The modern mantra of an MSSP is to work in collaboration with the client organization. They often talk about how this collaboration between your organization and their cybersecurity experts will help your company to learn and build better extended teams. In doing so, you will be better prepared for the long-term commitment needed to mitigate risk in a changing cybersecurity landscape.
When you engage an MSSP they are best when used in a holistic manner; that is, use the MSSP to:
- Advise on Building a Cybersecurity Strategy: Work with the MSSP to develop your general security strategy which will then inform policies and implementation of security tools.
- Develop Security Policies: Work together to design your entire organization’s security policies.
- Help to Build and Maintain Threat Intelligence: An MSSP will look at your IT systems, as a whole, to perform threat detection, mitigation, and ultimately remediation when required. As cybersecurity experts, they will have their finger on the pulse of the latest threat landscape. Working with you, they will be able to apply that knowledge to your organization’s specific industry and IT infrastructure.

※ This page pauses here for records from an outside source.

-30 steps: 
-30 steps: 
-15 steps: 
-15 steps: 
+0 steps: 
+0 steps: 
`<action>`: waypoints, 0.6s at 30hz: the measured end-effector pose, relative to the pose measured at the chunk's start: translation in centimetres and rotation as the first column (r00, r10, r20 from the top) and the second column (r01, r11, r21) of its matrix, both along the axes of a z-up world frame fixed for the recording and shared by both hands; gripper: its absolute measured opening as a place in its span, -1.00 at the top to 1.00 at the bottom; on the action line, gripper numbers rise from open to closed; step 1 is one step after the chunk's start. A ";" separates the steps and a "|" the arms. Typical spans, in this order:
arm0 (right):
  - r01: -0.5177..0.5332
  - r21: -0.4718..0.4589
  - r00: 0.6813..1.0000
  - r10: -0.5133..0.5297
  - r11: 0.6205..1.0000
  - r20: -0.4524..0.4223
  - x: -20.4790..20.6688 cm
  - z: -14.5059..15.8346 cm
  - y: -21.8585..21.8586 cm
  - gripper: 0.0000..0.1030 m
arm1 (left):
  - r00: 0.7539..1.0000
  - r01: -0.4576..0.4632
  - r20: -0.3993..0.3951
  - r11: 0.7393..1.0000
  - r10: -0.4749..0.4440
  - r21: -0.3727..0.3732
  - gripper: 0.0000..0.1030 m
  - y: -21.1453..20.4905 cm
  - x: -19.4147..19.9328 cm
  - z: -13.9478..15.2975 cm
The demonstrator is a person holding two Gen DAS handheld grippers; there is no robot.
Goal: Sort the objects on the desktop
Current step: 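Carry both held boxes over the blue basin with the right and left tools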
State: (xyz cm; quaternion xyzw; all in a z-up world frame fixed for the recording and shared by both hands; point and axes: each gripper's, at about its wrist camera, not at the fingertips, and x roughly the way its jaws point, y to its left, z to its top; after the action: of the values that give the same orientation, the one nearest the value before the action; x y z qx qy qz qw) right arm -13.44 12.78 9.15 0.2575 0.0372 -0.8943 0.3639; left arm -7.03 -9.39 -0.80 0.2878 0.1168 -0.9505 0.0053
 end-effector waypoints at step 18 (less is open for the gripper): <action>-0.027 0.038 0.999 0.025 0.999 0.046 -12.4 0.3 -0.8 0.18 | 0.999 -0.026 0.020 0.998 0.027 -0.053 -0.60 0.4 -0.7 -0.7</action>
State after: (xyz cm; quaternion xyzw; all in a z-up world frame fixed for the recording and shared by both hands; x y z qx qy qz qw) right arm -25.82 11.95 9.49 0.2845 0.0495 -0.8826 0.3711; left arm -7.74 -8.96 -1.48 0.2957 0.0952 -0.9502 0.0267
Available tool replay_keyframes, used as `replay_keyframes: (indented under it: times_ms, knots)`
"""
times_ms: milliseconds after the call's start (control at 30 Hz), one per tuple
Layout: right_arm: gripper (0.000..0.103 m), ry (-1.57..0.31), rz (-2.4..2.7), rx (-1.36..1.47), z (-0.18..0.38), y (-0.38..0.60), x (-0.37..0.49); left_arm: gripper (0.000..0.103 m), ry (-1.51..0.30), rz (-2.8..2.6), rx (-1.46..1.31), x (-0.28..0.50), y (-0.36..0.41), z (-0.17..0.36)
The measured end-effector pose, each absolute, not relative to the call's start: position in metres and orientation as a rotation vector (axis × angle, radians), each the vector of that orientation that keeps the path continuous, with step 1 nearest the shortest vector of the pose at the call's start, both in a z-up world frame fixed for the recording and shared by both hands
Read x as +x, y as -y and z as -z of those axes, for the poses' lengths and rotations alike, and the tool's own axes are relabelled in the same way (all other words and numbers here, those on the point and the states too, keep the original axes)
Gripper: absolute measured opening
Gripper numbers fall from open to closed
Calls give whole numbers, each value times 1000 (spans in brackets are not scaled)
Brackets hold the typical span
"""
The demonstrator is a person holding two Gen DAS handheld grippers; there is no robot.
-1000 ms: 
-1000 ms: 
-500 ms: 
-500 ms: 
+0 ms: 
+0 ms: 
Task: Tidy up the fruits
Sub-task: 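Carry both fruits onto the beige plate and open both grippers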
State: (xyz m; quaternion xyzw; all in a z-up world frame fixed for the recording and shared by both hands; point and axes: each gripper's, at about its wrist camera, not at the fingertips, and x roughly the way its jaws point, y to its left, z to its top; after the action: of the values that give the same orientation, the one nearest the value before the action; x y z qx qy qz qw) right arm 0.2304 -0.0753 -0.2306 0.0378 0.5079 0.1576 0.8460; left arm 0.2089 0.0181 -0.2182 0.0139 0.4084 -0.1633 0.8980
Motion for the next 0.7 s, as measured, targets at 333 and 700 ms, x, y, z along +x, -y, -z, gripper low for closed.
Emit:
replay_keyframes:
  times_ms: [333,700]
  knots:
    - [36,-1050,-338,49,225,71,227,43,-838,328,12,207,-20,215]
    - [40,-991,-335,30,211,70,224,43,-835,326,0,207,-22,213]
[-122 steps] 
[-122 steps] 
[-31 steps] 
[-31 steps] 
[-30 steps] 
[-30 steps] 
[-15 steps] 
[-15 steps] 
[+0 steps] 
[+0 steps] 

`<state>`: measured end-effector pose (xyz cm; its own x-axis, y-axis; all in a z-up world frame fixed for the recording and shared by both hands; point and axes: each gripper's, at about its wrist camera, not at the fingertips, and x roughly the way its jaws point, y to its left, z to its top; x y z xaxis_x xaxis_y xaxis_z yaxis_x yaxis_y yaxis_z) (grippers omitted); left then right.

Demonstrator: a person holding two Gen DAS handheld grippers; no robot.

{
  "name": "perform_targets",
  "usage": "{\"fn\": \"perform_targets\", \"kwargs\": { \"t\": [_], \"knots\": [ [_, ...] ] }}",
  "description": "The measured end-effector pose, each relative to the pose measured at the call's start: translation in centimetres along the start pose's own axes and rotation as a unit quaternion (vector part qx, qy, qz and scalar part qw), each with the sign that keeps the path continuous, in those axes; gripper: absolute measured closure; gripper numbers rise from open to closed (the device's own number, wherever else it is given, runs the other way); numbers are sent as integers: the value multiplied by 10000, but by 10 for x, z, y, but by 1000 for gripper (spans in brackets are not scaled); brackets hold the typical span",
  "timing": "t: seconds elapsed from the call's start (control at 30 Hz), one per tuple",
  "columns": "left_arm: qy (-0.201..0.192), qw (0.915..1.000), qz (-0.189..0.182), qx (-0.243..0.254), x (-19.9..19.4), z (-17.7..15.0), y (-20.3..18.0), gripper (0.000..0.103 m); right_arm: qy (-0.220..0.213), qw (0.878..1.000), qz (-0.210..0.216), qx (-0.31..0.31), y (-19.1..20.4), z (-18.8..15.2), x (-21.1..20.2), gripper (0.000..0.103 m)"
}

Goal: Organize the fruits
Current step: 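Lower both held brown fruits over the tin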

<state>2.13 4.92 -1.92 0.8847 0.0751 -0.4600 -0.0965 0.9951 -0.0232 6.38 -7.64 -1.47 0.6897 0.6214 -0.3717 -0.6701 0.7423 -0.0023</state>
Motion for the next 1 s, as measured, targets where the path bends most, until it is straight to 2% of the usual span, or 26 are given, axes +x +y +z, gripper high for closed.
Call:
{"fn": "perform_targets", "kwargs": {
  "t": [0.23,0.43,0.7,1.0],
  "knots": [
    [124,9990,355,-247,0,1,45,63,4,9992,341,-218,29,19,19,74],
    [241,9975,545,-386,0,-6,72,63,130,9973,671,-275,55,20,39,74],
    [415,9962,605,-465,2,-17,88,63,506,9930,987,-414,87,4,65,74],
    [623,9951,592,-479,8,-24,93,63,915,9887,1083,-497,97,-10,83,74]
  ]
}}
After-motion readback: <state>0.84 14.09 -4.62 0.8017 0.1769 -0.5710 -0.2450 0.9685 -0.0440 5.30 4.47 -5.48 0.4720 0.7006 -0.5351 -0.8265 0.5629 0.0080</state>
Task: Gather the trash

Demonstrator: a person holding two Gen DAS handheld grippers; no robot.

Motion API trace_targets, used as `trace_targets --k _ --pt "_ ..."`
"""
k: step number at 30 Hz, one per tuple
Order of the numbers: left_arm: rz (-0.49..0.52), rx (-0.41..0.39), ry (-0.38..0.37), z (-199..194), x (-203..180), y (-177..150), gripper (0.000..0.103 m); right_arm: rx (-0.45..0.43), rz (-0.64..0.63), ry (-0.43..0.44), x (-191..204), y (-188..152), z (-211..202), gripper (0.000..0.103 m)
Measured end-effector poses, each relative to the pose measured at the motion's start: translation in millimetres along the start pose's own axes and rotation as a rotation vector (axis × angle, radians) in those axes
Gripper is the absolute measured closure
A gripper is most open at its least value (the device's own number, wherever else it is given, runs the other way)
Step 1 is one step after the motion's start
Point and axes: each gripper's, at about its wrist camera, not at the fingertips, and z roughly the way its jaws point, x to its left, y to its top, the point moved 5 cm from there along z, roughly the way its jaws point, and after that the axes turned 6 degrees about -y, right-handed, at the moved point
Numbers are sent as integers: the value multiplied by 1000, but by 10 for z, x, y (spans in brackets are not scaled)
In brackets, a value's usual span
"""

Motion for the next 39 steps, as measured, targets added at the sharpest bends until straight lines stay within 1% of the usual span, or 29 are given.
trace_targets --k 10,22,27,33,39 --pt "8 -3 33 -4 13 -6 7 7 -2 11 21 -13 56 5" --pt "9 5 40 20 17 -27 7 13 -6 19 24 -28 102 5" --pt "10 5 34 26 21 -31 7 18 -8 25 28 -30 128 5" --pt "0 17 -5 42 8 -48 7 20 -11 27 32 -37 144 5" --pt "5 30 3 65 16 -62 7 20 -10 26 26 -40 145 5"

- Create a Robust Security Infrastructure: An MSSP will have industry knowledge of tricks, tips, and techniques to build a robust and hardened IT infrastructure. They should, typically, be able to provide an analysis of system weaknesses and identify vulnerable areas in your network, the way your employees work, and other areas, such as Cloud and mobile computing. An MSSP will be able to advise and configure (if required) areas such as encryption, authentication, and web security measures.
- Offer Monitoring and Remediation: Ongoing monitoring of your IT systems is usually offered by MSSP firms. They will use tools such as intrusion detection and deception solutions to spot malicious activity and to prevent the activity from becoming a full-blown incident. If an incident does occur, they will initiate a rapid response and often have back-ups in place to minimize the impact.
Other Services From an MSSP
Managed security services will often have extended services which look after your specific industry and general compliance requirements. For example, the MSSP may offer the option of a Privacy Impact Assessment or a HIPAA compliance assessment. They are also likely to have in-house or consultant services to provide digital forensic teams.
Is It Worth Engaging an MSSP?
Most smaller organizations cannot hope to have the kind of specialist cybersecurity team that larger enterprises take for granted. Even with the best will in the world, pulling together a dedicated team of information security experts is a challenge in an age where those skills are rare and come at a premium price. However, this gap has been filled by the services of professional companies who offer a team of skilled cybersecurity professionals as a third-party option.
The MSSP provides a level of service to an organization offering the type of protection they would have if they had their own in-house security team. Of course, this all comes at a cost, but the price of having your own in-house team is likely to far out way the costs of MSSP services. In the end, it is down to your appetite for risk. Using an MSSP is a way to reduce the risk that your organization faces in a hostile cyber environment.